Marson was called up to the Phillies on September 1, 2008. He had his first major league hit off of Odalis Perez on September 28 against the Washington Nationals. He later scored his first run in the same inning. In the same game, he also hit his first big league home run off Marco Estrada. This was on the final day of the 2008 season; though Marson was not included on the World Series-winning roster, he did travel with the team in case of injuries. He did receive a World Series ring, in spite of all this. After the end of the postseason, Marson participated in the Arizona Fall League, where he played for the Mesa Solar Sox.

Marson participated in the major league 2009 spring training with the Phillies, where veteran starter Jamie Moyer expressed his pleasure with Marson's skills and ability to call the game.
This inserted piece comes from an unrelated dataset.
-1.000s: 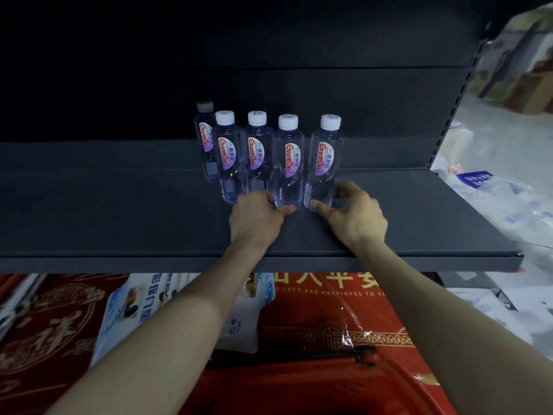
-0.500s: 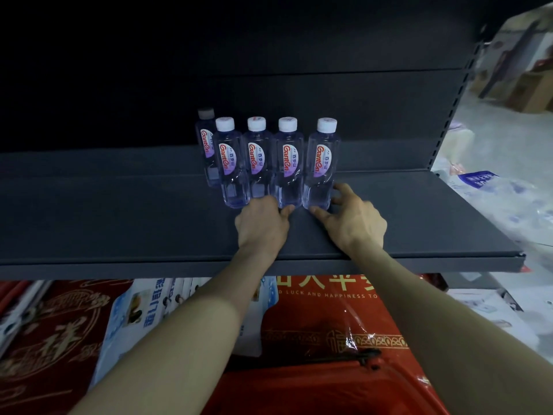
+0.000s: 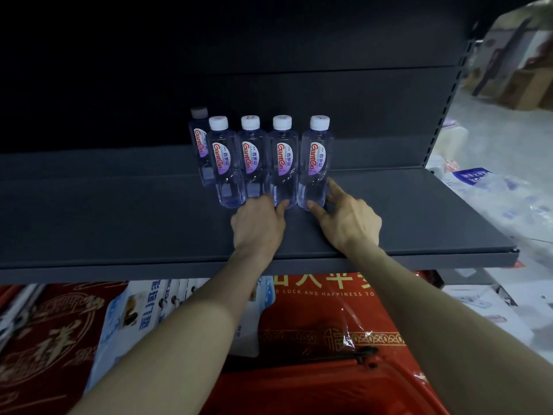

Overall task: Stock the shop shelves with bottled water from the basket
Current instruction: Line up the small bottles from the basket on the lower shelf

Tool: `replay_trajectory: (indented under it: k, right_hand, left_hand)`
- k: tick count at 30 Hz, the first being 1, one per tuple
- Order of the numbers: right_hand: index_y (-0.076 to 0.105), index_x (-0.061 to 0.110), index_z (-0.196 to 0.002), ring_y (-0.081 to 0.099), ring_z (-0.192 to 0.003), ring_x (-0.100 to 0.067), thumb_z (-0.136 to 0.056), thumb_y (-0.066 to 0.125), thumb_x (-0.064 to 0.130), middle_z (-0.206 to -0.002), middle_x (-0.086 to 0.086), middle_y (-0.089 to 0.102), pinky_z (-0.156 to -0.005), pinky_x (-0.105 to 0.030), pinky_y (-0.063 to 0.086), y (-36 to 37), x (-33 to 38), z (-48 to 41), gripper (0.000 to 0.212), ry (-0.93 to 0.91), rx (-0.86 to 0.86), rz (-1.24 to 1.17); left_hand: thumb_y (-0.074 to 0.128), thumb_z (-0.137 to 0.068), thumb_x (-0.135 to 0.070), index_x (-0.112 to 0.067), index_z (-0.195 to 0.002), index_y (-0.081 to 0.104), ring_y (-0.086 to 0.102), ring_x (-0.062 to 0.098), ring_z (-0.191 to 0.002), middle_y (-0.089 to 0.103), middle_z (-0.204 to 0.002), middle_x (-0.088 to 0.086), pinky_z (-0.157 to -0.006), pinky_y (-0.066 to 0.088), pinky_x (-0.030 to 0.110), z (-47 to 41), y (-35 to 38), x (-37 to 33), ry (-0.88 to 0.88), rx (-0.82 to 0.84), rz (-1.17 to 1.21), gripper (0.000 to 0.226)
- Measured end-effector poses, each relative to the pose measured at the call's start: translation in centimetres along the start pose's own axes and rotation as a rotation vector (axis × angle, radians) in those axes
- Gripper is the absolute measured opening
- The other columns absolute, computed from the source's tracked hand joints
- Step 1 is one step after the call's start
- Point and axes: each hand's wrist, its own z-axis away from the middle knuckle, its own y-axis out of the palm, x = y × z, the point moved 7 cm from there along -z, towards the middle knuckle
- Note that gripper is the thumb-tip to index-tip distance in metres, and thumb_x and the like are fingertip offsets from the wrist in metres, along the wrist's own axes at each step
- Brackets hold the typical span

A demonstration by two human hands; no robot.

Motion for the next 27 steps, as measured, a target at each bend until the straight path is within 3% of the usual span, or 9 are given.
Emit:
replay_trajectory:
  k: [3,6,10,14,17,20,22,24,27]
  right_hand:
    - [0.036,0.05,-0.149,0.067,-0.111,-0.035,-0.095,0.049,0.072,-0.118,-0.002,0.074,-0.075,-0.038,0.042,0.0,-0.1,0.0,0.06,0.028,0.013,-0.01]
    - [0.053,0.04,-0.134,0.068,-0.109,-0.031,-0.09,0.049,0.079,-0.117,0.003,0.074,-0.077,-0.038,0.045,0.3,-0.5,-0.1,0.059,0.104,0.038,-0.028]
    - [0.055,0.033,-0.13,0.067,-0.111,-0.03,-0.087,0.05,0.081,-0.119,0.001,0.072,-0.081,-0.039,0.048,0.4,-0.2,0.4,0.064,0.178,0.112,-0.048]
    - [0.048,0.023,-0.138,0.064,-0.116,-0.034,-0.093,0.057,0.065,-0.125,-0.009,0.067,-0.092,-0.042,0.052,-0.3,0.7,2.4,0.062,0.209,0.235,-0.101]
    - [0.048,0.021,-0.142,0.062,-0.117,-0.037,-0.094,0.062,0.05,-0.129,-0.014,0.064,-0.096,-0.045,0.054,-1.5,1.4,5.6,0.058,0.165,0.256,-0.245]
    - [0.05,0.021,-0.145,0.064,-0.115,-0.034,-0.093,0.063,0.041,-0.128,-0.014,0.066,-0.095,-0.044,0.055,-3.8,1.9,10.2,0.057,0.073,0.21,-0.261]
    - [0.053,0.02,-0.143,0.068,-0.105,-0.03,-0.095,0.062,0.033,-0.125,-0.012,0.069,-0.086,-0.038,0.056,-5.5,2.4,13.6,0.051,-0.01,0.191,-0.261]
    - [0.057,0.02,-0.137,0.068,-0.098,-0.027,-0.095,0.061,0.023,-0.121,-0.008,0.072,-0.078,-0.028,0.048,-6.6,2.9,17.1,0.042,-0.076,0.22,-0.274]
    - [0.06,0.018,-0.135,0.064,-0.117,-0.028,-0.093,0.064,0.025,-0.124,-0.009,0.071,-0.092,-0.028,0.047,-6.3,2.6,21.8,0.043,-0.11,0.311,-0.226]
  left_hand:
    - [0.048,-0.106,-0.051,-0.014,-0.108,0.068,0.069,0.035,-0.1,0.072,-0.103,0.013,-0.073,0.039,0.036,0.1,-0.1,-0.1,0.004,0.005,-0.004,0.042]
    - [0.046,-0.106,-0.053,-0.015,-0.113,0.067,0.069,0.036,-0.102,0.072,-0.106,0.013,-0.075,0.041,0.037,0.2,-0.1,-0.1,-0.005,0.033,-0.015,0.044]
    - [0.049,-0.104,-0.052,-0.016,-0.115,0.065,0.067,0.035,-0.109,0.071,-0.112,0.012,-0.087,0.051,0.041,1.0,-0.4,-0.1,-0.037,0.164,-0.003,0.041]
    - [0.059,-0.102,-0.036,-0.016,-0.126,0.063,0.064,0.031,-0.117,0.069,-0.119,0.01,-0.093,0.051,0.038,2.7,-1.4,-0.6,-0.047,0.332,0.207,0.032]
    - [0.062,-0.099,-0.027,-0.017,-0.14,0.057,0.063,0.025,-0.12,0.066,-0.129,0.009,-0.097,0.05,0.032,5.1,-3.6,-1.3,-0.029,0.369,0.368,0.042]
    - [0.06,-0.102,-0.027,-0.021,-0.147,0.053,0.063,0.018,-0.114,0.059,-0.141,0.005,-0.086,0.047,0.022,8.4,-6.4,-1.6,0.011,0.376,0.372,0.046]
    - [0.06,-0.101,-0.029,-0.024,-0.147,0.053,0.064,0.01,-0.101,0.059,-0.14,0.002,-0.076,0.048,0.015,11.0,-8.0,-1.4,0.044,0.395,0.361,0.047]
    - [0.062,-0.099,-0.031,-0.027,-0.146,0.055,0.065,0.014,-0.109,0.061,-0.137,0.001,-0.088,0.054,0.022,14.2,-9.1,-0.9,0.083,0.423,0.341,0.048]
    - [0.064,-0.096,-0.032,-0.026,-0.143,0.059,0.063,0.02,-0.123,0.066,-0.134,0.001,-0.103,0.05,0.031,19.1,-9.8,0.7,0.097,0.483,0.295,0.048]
Assistant GM Chuck LaMar said that "[his] strength has actually become his ability to run the game… That is unique for a converted catcher. We think he's one of the finest catching prospects in baseball." Marson was reassigned to the minor leagues on March 23, but was called up to the majors on April 11 to replace Carlos Ruiz, who injured his right oblique muscle. He went 1-for-4 in one game for the Lehigh Valley IronPigs before his call-up.

===Cleveland Indians===
On July 29, 2009, the Phillies traded Marson, along with Jason Donald, Carlos Carrasco, and Jason Knapp to the Cleveland Indians in exchange for Cliff Lee and Ben Francisco.
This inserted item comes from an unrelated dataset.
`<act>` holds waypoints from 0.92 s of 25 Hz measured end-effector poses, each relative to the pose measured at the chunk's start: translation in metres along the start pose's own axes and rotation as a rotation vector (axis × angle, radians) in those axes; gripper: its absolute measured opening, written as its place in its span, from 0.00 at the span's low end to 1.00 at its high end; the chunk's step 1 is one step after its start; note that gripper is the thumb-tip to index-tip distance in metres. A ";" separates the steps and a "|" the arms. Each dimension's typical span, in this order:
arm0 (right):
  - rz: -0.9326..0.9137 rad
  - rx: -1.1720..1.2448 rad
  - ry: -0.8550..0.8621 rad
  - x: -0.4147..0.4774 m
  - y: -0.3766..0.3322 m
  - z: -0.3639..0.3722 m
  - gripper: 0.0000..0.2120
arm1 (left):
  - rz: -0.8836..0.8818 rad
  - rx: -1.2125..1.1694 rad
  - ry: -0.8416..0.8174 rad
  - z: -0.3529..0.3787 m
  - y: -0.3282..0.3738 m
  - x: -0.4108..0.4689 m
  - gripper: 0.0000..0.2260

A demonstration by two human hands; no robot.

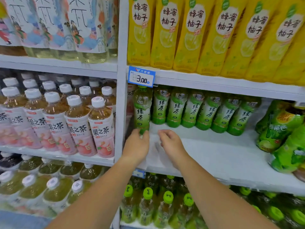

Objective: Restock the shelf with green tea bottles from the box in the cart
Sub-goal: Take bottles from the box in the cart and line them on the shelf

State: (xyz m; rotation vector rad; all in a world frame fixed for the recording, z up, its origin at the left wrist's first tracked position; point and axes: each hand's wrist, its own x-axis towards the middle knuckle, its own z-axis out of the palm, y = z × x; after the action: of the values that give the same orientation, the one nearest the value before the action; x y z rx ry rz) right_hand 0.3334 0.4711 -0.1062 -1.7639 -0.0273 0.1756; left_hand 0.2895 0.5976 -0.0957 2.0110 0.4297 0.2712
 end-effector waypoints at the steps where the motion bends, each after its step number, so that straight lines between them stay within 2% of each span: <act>1: 0.043 -0.008 -0.001 -0.012 -0.004 -0.007 0.09 | -0.041 0.009 -0.040 -0.005 0.008 -0.009 0.20; 8: 0.245 -0.060 -0.028 -0.114 -0.060 -0.068 0.19 | -0.174 -0.027 -0.230 -0.047 0.081 -0.105 0.23; 11: 0.319 -0.103 -0.065 -0.177 -0.096 -0.102 0.19 | -0.209 0.045 -0.301 -0.074 0.120 -0.158 0.23; 15: 0.411 -0.014 -0.024 -0.269 -0.131 -0.150 0.13 | -0.232 0.056 -0.373 -0.101 0.162 -0.221 0.23; 19: 0.459 0.040 0.077 -0.374 -0.140 -0.187 0.17 | -0.185 0.064 -0.521 -0.106 0.185 -0.291 0.22; 23: 0.516 0.039 0.301 -0.479 -0.140 -0.225 0.21 | -0.164 0.073 -0.765 -0.087 0.200 -0.365 0.23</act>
State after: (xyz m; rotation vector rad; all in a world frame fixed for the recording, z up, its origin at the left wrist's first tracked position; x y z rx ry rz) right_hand -0.0987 0.2248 0.1225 -1.7124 0.6483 0.2778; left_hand -0.0387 0.4334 0.1197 1.9625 0.1099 -0.6103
Over the next three seasons, Marson was a fixture behind the plate for Cleveland, playing in over 70 games in each of the 2010, 2011, and 2012 seasons—however, he struggled at the plate, never hitting higher than .230. After a 2013 season in which he only appeared in 3 games at the major league level, Marson was non-tendered by the Indians, becoming a free agent.
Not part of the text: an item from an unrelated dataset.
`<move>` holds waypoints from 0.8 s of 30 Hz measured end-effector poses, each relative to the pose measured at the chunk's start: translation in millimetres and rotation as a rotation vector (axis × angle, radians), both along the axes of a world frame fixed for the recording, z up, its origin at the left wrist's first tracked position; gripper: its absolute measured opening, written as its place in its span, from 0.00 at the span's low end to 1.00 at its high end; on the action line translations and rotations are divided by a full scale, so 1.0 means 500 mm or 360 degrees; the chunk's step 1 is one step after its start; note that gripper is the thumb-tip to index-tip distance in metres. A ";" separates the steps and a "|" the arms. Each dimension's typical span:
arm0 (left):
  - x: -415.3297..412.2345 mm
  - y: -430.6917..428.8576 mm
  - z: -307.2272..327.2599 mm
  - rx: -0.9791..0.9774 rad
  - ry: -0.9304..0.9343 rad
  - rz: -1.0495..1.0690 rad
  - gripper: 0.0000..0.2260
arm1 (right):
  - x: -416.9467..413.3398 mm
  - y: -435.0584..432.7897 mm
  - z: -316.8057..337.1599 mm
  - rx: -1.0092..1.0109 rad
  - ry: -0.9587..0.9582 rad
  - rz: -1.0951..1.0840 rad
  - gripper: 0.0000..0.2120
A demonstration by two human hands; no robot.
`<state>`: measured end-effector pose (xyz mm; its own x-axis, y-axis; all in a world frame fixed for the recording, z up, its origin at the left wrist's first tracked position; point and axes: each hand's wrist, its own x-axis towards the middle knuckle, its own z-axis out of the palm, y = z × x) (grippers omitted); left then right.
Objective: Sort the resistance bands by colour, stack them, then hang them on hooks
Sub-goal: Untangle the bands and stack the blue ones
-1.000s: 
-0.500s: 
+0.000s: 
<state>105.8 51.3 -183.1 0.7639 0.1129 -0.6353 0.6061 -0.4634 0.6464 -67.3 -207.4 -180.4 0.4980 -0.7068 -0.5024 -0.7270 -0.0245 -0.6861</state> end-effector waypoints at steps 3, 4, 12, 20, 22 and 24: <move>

=== Philadelphia Phillies (second stint) ===
On December 18, 2013, Marson signed a minor league contract with the Philadelphia Phillies. He was released on March 14, 2014.

=== Cincinnati Reds ===
On May 8, 2014, Marson signed a minor league contract with the Cincinnati Reds. He played in seven games for the Double-A Pensacola Blue Wahoos, going 5-for-23 (.217) with two RBI and one stolen base. Marson became a free agent following the season.

Marson re-signed with Cincinnati on a minor league contract on January 30, 2015. He played in six games for Pensacola, going 5-for-19 (.263) with two RBI. Marson was released by the Reds organization on June 22.

===Los Angeles Angels===
On February 8, 2016, Marson signed a minor league contract with the Los Angeles Angels. He became a free agent following the season.

==Coaching career==
Marson served as hitting coach of the Salt Lake Bees, the Los Angeles Angels' Triple-A affiliate, in 2017. The next year, he managed the Mobile BayBears, their Double-A affiliate. In 2019, the Angels named Marson the manager of Salt Lake.